More than 10 million native animals die on our roads each year, squashed and splattered by the unending barrage of vehicles.

According to the RAC, April is the peak time for these killings. Kangaroos alone accounted for 88 per cent of animal collision claims last year.

Hitting a kangaroo seems to come as a right of passage for many Australians. I personally ended one’s life prematurely one unfortunate evening last year.

Immediately my mind went to a façade of the old joke, “why did the kangaroo cross the road?”

However, the real question should’ve been, why did the kangaroo have no choice but to cross the road?

Wildlife crossings are few and far between in Australia. In the South West specifically, a globally recognised biodiversity hotspot, road ecology seems to be non-existent.

You will often see critically endangered possums dead on the roadside.

GeoCatch’s Ringtail Tally last year showed 64 per cent of the 450 deaths counted since the tally’s inception were a result of roadkill.

Environmental groups see a constant influx of injured or dead wildlife that have met the front bumper of a speeding car.

Critical: The Western Ringtail Possum. Image from The Lost.
Camera IconCritical: The Western Ringtail Possum. Image from The Lost. Credit: Craig Duncan

In some parts of the world, however, this roadkill is something to address.

In the United States, construction on the world’s biggest wildlife crossing in history — the Wallis Annenberg Wildlife Crossing — is set to conclude in 2025.

Running through Southern California’s own globally recognised biodiversity hotspot, the US$92 million dollar project will allow safe passage for moles to mountain lions over the freeway.

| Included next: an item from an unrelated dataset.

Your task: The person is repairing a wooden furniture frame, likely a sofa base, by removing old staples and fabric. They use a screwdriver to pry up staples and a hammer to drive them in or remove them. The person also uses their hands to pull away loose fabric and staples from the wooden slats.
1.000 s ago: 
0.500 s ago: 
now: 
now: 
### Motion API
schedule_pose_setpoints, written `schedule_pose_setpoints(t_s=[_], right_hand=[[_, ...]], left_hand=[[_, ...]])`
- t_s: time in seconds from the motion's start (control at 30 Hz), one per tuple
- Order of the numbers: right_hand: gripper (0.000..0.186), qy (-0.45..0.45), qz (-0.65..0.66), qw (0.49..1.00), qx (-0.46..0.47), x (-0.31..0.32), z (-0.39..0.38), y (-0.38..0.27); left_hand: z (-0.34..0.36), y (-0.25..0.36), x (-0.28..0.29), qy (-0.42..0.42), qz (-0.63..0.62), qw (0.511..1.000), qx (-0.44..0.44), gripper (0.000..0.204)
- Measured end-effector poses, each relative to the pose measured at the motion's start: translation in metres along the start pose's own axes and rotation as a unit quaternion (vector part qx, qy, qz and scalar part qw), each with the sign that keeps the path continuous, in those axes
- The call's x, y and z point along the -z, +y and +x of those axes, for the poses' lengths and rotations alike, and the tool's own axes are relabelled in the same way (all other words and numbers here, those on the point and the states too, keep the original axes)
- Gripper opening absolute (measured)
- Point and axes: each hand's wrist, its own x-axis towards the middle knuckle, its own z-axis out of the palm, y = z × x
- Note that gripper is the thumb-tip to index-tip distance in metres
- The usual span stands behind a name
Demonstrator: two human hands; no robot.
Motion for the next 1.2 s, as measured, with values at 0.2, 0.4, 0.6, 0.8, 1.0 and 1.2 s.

Meanwhile, in our own biodiversity hotspot, we are spending $1.3 billion on a ring road, actively destroying 70ha of critically endangered possum habitat.

It’s not surprising we see so much roadkill — and it is likely to increase as habitats continue to shrink and older, smarter animals die-off leaving their inexperienced offspring.

I personally find the diversity of animals on our roads to be the most shocking.

It’s something I have explored with a photo series called The Lost, which is being displayed from April 17 at Rockingham Art Centre in the joint exhibition disPLACEment.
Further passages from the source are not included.